### [ACTIVITY]
Among the entries below, copy every line that carries the word "cube".

── PROVIDED ENTRIES ──

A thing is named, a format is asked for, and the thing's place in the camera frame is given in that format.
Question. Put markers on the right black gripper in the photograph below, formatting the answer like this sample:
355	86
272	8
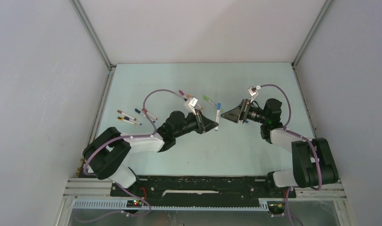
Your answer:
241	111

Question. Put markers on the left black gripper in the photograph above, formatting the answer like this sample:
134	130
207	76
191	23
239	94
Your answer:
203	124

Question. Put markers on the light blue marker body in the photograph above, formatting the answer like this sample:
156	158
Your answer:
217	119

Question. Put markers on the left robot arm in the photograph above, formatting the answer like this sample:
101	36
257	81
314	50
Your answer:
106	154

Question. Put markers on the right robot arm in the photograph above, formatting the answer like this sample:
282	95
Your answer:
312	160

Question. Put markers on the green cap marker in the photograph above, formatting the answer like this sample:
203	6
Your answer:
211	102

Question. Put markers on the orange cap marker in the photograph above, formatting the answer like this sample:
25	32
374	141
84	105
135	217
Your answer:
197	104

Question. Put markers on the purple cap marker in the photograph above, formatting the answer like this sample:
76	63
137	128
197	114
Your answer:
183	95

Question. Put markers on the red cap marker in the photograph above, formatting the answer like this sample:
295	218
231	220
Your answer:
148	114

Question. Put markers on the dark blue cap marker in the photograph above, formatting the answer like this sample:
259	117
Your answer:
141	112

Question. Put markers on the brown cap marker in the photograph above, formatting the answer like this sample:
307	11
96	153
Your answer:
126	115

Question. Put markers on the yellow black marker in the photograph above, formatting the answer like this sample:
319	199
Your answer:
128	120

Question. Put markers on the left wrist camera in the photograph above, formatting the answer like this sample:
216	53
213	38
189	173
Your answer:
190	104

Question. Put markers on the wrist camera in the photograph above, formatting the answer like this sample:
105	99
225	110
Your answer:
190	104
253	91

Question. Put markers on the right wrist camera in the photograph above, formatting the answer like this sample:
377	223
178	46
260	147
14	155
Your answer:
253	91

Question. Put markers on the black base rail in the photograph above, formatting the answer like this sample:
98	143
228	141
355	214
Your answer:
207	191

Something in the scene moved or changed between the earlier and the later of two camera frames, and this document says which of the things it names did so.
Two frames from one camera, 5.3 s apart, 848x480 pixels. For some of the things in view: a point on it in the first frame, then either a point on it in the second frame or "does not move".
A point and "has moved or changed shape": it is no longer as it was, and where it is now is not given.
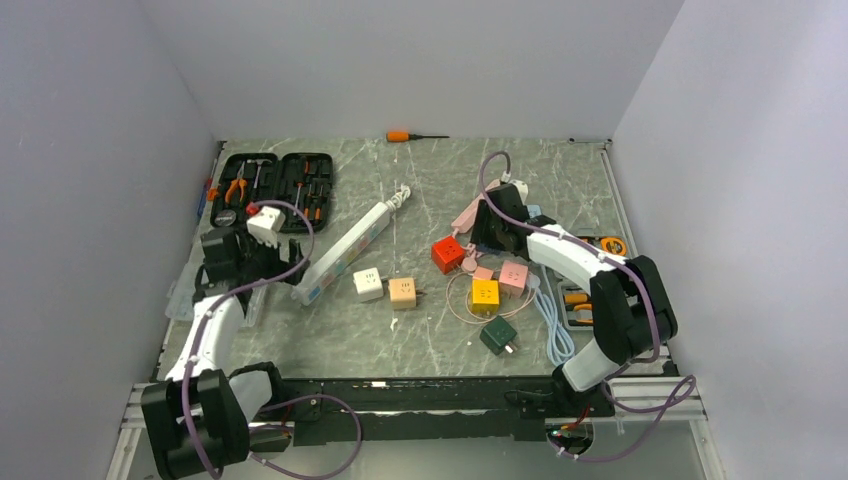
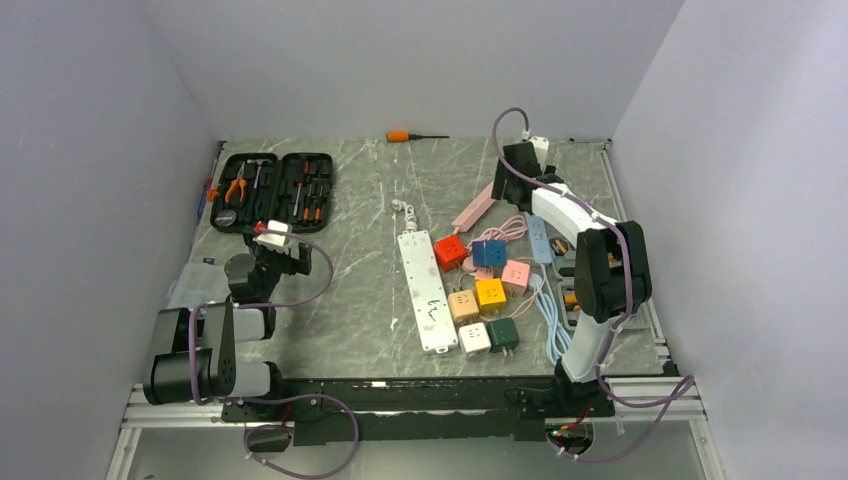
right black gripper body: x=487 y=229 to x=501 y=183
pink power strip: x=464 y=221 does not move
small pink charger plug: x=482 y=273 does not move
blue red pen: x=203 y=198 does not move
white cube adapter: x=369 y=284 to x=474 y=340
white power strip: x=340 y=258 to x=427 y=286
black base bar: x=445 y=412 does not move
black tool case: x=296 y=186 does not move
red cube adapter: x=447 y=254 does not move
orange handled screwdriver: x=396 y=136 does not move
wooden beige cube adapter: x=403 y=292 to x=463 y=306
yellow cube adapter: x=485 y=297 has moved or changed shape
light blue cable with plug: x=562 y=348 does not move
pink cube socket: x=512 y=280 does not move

───
── PROVIDED ENTRIES ──

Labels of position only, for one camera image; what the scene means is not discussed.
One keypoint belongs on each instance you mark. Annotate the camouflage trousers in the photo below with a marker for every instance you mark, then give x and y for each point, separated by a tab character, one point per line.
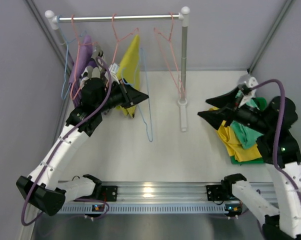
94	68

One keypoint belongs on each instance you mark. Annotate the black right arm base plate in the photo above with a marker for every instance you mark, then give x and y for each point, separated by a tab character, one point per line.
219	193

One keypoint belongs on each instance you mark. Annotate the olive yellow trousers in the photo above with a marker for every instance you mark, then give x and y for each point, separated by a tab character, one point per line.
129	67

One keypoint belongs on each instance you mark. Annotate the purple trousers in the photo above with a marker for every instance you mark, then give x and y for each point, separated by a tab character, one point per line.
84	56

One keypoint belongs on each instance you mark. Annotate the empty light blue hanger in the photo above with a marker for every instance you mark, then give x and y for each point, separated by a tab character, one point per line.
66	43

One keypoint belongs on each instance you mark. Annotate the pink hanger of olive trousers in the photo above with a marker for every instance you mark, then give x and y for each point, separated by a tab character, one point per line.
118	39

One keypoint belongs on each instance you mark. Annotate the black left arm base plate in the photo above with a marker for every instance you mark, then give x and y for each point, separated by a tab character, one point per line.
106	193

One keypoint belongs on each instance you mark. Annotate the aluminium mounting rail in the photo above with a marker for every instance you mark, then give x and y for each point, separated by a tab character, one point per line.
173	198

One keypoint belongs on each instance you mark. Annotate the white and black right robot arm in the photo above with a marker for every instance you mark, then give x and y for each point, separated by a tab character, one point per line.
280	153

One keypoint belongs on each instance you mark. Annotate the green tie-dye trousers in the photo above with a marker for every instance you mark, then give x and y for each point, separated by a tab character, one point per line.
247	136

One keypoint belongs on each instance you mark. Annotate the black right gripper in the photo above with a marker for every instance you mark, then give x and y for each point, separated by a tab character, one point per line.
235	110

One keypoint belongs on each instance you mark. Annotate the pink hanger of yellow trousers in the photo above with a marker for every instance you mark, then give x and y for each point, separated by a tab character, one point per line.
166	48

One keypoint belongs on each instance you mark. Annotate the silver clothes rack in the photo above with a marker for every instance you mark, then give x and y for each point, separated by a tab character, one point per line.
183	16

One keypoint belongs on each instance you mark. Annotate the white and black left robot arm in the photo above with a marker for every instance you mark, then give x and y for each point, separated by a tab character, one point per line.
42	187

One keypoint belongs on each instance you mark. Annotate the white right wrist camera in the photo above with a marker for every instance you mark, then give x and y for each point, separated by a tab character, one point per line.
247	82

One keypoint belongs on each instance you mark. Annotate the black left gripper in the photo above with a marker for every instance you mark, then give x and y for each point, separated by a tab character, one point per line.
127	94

───

### [FINISHED TASK]
white cube adapter: x=369 y=284 to x=474 y=340
red cube adapter: x=447 y=254 does not move
wooden beige cube adapter: x=403 y=292 to x=463 y=306
yellow cube adapter: x=485 y=297 has moved or changed shape
pink cube socket: x=512 y=280 does not move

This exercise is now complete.